• **YOUR INSTRUCTIONS**
An exact restatement of all the data is required, with the pictures left out.

• **DATASET CONTENT**
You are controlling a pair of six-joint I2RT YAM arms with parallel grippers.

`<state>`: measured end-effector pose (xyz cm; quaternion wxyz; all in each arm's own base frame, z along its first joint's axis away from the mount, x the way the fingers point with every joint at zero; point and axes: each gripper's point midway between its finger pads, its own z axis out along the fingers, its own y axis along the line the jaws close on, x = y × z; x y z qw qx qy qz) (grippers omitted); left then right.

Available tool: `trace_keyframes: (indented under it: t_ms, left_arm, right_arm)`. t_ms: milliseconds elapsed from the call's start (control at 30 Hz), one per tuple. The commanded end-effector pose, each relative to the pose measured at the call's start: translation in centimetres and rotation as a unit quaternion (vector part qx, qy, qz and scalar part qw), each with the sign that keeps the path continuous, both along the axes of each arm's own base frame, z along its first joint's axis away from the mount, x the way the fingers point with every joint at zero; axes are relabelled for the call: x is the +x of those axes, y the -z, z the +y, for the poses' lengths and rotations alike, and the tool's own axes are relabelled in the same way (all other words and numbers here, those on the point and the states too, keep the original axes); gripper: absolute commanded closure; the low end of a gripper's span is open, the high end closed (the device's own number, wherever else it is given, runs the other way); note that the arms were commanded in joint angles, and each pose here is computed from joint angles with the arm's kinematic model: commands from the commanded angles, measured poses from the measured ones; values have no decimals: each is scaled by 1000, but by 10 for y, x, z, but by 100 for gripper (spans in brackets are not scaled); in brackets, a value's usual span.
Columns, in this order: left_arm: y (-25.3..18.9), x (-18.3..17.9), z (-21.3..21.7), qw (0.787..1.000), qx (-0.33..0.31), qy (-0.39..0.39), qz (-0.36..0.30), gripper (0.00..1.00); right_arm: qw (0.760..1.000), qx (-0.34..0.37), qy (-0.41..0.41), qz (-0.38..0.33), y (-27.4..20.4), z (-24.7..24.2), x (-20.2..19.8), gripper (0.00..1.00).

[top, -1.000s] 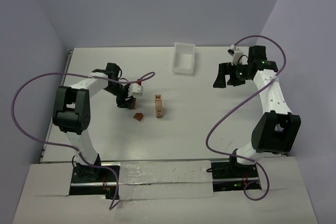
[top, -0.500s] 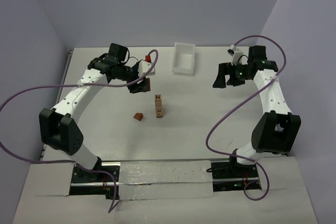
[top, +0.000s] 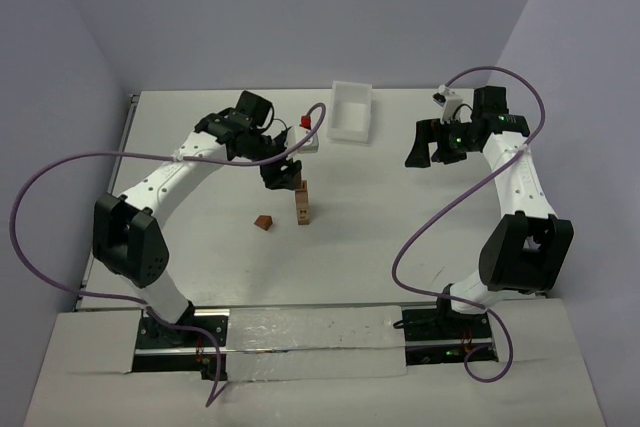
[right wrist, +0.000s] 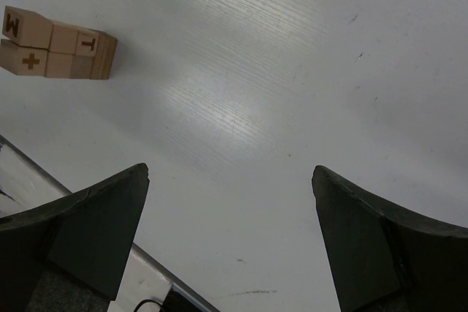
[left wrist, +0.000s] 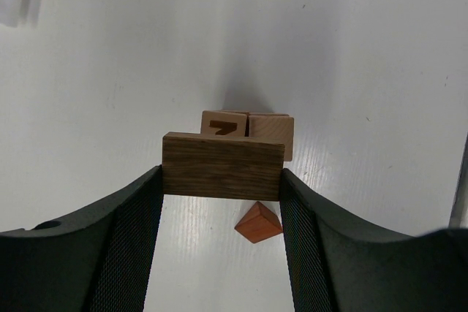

• **SOLUTION TO THIS TASK**
You are controlling a pair of six-joint I2RT YAM arms with parallel grippers.

`<state>`: measured end-effector pose (xyz cm; quaternion wxyz; all in each arm's own base frame, z along its first joint's axis away from the mount, x the way the fingers point with every joint at zero; point and axes: each gripper's point midway between its finger pads, its own z axis out along the fingers, its own y axis along the line the jaws close on, x = y × z; x y z qw qx qy qz) (grippers omitted); left then right.

Available tool: `trace_keyframes: (indented under it: t_ms, left_arm, right_arm)`. t_ms: milliseconds elapsed from the call's start (control at 30 Hz), one per tuple. The commanded end-effector pose, each relative to the pose measured at the call's start: translation in centimetres and rotation as a unit quaternion (vector part qx, qy, qz and scalar part qw), each with the sign that keeps the path continuous, both along the axes of each arm's own base frame, z along its first joint's axis away from the mount, x the way the fingers point with every joint at zero; axes are relabelled for the call: x is the +x of those axes, y the -z, z the +y, for the poses' lengths and rotations alike, and the tool's own axes are relabelled in the same way (all other words and numbers here, those on the point and the states too, keep the original axes); gripper: absolute commanded closure; the low end of a gripper's span is open, the high end closed (the device's own number, wherever else it is given, runs the other way); note that the arms were commanded in joint angles, and each pose here is computed from joint angles with the arm's kinematic model: commands from the commanded angles, measured poses from the measured ones; values have no decimals: each is scaled by 1000, but by 10 for y, x, z, but by 100 for gripper (spans in brackets are not scaled); in brackets, a value's usual span.
Columns, in this order: left_arm: y (-25.3..18.9), x (-18.3..17.9), z (-21.3..21.7), qw (0.787..1.000), qx (-0.33..0.31), qy (-0.39..0.39), qz (-0.36..0.30), gripper (0.00..1.00); right_arm: qw (0.760..1.000), qx (-0.34..0.37), qy (-0.41..0.41), qz (-0.38..0.33), y (-27.4..20.4), z (-24.7..24.2), x (-20.2..19.8), gripper (0.00..1.00).

[top, -1.000s] 
[top, -0.500s] 
[top, +0.000s] 
[right wrist, +0.000s] 
[left wrist, +0.000s] 

No further response is required.